▶ **Stored data**
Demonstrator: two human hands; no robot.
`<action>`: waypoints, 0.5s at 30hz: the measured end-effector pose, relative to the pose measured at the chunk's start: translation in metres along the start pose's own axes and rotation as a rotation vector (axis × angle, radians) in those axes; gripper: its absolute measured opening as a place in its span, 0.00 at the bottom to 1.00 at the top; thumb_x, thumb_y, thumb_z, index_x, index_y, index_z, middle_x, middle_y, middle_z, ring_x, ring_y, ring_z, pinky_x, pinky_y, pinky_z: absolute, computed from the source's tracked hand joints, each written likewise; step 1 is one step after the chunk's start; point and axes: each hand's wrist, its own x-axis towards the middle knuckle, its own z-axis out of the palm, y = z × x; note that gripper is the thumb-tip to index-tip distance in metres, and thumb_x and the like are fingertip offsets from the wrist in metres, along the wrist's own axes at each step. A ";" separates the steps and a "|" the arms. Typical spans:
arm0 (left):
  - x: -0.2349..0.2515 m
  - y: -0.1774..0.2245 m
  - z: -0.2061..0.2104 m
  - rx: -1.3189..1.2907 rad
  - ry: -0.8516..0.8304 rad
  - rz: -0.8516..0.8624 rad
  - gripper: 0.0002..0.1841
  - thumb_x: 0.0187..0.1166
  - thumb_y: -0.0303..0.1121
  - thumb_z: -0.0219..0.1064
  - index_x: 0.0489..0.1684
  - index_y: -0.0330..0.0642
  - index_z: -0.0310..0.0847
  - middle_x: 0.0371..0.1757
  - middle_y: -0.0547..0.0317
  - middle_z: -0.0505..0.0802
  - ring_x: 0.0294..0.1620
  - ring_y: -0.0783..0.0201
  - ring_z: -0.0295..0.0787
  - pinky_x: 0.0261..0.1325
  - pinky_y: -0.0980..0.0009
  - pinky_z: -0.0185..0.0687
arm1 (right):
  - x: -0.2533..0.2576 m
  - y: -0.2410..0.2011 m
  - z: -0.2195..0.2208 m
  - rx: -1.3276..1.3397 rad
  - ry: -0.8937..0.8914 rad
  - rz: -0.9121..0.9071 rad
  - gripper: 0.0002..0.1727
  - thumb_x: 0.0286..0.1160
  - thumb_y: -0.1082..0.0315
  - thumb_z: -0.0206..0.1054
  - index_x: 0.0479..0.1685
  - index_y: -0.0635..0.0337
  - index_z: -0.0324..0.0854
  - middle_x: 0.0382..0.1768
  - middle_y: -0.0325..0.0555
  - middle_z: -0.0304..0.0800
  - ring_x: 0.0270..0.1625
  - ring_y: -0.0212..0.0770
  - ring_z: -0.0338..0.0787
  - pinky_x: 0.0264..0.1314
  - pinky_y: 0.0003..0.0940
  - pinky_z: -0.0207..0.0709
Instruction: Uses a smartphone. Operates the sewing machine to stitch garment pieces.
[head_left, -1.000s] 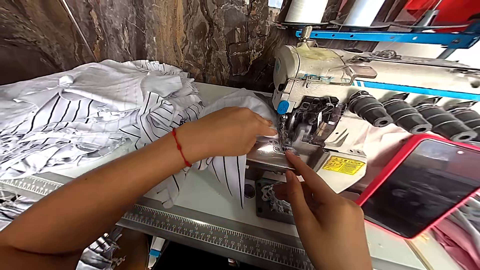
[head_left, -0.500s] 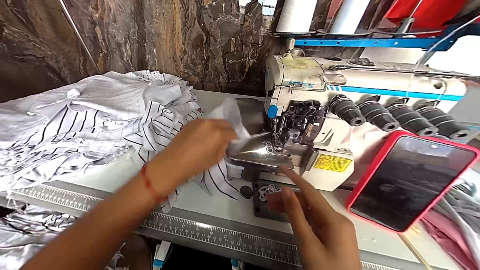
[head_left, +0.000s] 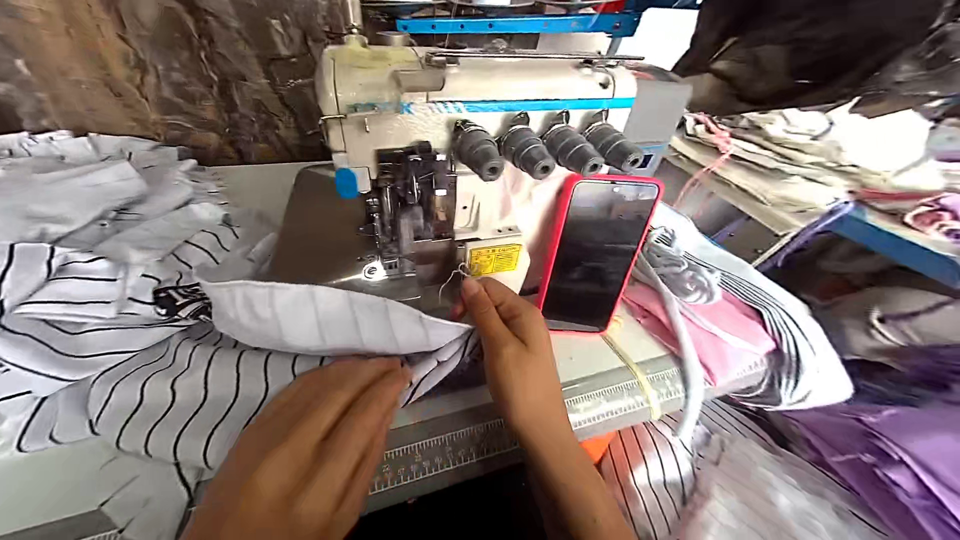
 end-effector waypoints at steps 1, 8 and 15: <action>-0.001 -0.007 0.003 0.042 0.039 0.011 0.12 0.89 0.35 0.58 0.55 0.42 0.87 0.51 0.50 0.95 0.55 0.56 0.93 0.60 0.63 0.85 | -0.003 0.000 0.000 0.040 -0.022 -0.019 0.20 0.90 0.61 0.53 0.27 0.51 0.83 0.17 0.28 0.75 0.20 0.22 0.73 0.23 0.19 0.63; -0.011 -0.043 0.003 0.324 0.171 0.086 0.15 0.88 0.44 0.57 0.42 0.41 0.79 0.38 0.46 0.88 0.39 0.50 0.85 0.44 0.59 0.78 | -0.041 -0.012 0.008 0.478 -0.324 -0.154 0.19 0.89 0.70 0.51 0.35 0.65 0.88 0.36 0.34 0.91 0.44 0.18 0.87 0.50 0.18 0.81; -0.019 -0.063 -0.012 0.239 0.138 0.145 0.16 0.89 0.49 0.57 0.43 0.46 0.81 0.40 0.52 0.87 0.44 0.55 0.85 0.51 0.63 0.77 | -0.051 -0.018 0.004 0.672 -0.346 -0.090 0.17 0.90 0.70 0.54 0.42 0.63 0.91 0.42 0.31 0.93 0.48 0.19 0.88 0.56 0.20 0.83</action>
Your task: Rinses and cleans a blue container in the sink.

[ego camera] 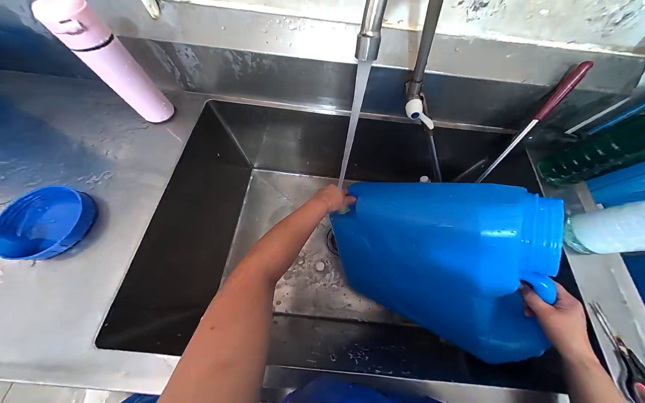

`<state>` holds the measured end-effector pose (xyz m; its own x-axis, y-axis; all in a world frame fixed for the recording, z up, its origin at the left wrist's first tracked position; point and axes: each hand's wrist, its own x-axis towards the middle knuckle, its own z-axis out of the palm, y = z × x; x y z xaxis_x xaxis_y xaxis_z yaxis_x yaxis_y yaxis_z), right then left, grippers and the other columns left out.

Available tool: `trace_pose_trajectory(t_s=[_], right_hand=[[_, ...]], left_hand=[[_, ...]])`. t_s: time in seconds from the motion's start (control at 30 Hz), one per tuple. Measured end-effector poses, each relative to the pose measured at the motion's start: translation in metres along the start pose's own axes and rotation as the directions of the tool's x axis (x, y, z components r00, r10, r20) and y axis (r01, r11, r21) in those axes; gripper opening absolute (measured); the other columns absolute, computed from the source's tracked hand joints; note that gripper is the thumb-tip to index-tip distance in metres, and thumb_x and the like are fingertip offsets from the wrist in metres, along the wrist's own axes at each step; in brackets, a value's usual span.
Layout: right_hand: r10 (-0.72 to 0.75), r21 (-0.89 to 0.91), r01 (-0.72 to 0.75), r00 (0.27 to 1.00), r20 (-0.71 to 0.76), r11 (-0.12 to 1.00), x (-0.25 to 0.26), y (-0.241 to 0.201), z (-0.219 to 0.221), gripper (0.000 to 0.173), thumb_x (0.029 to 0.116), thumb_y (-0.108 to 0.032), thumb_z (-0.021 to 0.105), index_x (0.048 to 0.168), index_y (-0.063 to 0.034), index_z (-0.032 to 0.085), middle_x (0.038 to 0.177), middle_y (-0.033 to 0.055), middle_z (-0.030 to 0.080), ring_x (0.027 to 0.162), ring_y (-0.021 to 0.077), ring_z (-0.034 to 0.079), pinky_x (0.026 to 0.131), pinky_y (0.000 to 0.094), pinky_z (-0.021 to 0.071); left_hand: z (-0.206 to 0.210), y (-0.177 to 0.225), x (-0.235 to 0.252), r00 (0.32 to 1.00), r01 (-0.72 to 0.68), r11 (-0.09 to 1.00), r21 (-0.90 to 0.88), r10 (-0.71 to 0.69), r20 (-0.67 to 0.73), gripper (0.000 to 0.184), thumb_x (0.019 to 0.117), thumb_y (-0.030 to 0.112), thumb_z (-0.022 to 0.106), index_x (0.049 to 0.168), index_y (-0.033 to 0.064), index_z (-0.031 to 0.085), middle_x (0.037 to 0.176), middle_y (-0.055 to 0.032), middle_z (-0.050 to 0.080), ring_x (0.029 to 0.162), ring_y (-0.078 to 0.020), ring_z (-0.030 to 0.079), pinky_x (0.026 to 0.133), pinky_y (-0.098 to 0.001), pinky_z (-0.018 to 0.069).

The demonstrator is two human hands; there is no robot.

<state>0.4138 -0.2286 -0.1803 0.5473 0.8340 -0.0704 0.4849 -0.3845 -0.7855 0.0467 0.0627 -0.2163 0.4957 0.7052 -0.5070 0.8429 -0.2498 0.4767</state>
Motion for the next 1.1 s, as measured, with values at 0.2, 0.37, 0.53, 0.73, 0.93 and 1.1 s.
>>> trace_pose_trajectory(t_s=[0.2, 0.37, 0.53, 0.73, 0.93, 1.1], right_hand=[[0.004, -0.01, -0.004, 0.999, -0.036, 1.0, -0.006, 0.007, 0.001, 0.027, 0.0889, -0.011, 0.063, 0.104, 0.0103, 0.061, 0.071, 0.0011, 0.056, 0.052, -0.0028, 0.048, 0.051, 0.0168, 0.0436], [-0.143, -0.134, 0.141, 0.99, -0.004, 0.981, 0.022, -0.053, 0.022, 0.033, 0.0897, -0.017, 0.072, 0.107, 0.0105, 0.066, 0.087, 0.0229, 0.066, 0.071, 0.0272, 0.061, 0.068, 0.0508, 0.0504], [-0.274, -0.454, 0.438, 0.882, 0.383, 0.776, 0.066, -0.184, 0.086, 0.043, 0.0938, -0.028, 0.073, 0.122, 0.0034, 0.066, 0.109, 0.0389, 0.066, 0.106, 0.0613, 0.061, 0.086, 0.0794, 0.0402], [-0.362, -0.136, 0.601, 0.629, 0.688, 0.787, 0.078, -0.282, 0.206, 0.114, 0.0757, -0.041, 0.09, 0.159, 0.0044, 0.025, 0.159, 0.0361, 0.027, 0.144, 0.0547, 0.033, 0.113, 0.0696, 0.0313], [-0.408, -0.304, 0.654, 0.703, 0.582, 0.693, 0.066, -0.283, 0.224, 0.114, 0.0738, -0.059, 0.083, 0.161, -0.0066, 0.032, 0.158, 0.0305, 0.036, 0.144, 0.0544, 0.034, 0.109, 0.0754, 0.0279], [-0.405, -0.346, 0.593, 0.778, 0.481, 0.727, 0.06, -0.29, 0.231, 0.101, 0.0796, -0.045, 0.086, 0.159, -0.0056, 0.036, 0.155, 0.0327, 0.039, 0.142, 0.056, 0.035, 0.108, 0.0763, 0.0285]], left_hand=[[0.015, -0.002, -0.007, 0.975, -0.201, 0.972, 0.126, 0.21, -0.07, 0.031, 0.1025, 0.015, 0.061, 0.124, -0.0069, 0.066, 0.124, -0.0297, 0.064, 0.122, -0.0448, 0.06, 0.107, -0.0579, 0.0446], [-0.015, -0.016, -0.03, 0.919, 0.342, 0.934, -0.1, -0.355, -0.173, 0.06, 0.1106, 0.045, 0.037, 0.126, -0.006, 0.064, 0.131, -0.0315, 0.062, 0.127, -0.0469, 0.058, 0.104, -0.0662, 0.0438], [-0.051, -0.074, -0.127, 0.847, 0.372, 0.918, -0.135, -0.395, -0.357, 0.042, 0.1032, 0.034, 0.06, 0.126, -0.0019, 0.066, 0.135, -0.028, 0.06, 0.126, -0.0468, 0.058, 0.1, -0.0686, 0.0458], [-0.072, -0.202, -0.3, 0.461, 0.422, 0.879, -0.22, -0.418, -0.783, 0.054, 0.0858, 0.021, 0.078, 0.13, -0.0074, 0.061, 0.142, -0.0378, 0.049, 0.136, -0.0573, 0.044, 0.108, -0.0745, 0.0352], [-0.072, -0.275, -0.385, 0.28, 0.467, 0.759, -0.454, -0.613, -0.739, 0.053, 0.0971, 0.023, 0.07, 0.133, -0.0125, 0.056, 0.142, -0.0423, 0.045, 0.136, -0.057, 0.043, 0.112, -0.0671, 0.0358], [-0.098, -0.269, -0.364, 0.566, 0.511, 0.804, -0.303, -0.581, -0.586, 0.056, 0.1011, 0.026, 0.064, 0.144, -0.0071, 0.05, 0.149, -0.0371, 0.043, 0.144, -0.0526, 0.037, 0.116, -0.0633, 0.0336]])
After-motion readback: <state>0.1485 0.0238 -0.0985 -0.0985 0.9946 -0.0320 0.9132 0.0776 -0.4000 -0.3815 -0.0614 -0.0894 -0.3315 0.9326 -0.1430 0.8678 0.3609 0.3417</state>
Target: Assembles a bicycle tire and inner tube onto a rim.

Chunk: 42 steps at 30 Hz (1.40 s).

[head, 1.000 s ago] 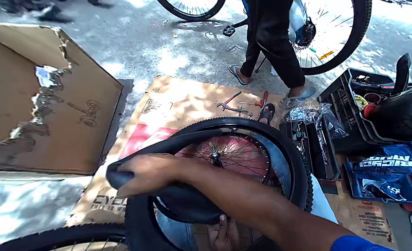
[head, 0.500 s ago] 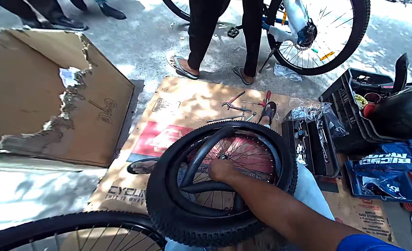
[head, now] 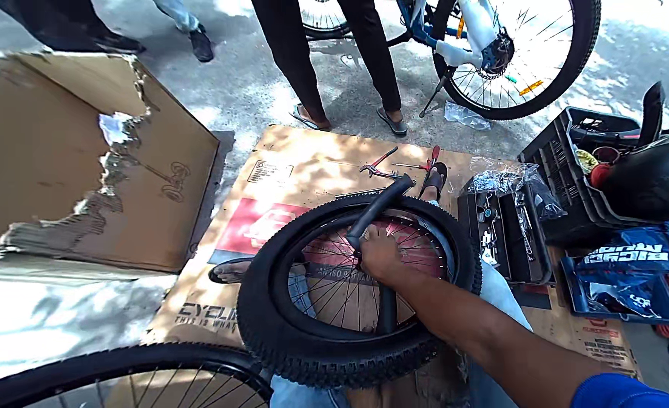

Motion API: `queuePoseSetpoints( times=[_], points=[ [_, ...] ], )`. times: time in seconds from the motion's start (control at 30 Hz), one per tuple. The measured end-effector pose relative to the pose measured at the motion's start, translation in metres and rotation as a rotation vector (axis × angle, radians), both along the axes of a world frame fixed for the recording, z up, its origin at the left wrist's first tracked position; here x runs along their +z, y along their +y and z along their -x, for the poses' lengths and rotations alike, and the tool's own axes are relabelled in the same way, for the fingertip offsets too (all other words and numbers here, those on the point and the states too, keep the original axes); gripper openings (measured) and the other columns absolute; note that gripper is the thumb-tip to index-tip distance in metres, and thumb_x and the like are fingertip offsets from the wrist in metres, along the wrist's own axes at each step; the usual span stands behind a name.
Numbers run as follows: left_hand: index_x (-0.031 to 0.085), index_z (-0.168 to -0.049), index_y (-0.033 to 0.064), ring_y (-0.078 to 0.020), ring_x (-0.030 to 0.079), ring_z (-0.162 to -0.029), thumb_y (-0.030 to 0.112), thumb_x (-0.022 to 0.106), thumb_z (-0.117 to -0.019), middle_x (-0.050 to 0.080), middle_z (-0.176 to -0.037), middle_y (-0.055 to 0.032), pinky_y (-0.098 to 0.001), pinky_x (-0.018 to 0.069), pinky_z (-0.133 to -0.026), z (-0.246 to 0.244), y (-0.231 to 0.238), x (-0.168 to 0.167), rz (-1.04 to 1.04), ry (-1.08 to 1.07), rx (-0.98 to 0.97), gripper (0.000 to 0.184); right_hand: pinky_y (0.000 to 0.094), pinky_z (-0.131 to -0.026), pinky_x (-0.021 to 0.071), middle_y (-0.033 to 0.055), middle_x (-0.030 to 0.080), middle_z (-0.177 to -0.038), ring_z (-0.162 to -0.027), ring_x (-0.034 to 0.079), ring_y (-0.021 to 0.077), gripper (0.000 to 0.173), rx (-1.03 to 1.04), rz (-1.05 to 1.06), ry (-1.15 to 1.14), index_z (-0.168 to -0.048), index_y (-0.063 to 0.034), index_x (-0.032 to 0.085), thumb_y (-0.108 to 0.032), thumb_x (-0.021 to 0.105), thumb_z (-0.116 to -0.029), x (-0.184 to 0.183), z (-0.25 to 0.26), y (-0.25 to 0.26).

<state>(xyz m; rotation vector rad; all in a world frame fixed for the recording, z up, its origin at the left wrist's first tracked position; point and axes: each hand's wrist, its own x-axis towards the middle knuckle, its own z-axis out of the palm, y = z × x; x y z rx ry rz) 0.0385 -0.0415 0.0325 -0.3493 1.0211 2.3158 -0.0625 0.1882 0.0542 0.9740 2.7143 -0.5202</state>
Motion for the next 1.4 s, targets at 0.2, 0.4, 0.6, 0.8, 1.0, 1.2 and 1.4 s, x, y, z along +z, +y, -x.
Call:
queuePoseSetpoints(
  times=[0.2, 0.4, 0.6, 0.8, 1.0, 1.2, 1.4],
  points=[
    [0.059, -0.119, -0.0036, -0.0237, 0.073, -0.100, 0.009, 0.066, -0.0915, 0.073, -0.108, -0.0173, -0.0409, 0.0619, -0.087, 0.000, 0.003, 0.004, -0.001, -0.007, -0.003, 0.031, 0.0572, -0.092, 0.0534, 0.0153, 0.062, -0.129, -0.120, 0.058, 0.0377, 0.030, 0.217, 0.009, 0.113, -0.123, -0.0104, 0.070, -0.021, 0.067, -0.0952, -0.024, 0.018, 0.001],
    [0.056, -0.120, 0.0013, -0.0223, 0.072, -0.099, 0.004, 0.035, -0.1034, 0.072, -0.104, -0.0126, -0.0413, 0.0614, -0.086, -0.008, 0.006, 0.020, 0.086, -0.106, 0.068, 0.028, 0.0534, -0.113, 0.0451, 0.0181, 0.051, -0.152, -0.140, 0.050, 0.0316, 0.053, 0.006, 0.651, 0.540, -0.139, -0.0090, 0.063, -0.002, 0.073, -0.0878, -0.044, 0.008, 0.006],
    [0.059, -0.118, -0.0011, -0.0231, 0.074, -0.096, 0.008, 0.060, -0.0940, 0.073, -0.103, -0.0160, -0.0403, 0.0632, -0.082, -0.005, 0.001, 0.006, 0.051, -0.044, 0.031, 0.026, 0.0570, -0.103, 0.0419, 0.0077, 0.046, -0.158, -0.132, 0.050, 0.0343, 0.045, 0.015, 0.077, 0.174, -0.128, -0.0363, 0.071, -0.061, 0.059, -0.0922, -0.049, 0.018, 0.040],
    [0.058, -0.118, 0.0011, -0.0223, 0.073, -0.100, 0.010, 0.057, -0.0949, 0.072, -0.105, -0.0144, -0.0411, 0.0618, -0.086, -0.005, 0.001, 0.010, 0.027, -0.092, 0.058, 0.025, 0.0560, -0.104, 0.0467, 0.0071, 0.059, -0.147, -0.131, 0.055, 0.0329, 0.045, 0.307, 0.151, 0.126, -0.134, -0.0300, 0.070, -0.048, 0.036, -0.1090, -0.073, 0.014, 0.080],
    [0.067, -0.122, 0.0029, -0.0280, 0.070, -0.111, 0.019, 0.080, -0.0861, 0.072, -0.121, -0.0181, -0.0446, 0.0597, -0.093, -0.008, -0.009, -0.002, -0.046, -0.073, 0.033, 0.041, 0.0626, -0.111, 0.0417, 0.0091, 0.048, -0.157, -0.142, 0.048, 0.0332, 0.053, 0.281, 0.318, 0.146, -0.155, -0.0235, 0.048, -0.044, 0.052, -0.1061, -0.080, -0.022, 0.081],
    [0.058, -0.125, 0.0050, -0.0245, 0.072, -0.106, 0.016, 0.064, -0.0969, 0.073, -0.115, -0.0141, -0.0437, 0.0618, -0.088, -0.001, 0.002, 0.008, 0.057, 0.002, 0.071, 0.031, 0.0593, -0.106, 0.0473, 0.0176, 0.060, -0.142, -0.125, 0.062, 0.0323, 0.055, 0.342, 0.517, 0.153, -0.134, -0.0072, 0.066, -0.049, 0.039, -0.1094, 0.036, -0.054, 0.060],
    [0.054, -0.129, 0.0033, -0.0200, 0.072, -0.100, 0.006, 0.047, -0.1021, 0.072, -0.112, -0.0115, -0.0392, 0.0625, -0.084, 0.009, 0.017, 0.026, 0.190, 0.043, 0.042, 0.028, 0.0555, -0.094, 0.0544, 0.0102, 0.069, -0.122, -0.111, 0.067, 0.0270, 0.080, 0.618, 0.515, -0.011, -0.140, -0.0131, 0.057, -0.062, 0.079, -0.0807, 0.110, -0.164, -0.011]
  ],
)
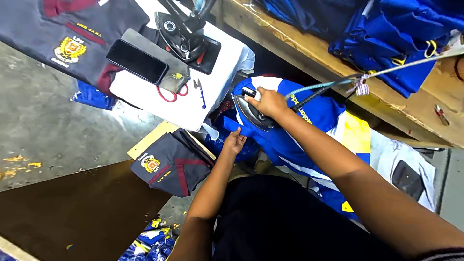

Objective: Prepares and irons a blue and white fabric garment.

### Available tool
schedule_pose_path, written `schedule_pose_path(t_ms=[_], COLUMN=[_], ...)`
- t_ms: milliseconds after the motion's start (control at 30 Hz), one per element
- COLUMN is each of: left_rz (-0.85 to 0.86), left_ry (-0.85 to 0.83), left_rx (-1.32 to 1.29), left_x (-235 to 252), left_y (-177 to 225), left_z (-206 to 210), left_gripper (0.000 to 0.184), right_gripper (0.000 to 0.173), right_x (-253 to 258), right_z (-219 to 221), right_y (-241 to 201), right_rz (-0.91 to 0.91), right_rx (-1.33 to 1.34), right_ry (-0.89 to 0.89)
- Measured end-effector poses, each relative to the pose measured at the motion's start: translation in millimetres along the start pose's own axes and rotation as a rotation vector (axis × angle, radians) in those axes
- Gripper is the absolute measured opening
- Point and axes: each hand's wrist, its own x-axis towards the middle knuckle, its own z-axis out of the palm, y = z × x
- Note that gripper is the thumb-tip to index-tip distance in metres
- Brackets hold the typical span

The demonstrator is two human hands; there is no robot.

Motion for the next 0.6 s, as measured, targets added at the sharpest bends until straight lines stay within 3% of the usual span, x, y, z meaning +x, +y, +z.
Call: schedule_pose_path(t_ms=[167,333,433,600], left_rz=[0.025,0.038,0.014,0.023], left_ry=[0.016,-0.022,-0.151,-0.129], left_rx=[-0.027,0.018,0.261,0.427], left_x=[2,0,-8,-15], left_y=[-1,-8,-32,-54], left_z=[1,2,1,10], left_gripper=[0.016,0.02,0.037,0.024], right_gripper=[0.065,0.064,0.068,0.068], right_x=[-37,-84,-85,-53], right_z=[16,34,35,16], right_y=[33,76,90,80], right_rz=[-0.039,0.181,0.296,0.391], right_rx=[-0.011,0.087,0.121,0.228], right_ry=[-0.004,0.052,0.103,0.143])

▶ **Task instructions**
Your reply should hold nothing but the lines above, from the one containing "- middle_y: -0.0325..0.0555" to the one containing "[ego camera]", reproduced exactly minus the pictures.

▶ **Answer below**
  - middle_y: -0.0325..0.0555
  - middle_z: -0.0304..0.0800
  - ring_x: 0.0270..0.1625
  - ring_y: -0.0212..0.0770
  - ring_z: -0.0338..0.0787
  - pinky_x: 0.0264..0.1314
  - pinky_y: 0.0003..0.0940
  - pinky_z: -0.0207..0.0709
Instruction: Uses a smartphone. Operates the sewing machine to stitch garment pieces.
[head_left, -1.000s] 
[head_left, -0.500s] 
[head_left, +0.000s] 
 end-effector waypoints at steps 1, 8 and 15: <action>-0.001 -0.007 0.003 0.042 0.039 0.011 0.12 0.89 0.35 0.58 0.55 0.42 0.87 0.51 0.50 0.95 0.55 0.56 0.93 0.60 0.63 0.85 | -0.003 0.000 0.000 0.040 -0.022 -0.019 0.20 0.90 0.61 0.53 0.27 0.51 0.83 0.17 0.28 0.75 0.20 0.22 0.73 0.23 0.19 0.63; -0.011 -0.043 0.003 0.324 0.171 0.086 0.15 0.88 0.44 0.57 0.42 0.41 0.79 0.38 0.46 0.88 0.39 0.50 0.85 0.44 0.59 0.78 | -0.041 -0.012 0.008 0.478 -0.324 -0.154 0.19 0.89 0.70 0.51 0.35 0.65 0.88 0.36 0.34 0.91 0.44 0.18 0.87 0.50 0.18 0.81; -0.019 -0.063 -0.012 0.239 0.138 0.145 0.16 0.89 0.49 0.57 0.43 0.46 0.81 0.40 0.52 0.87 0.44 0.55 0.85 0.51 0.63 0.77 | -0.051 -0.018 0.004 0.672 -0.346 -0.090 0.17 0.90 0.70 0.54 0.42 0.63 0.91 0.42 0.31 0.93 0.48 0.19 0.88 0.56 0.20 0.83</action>
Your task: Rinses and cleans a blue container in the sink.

[ego camera] 

No part of the exercise remains open.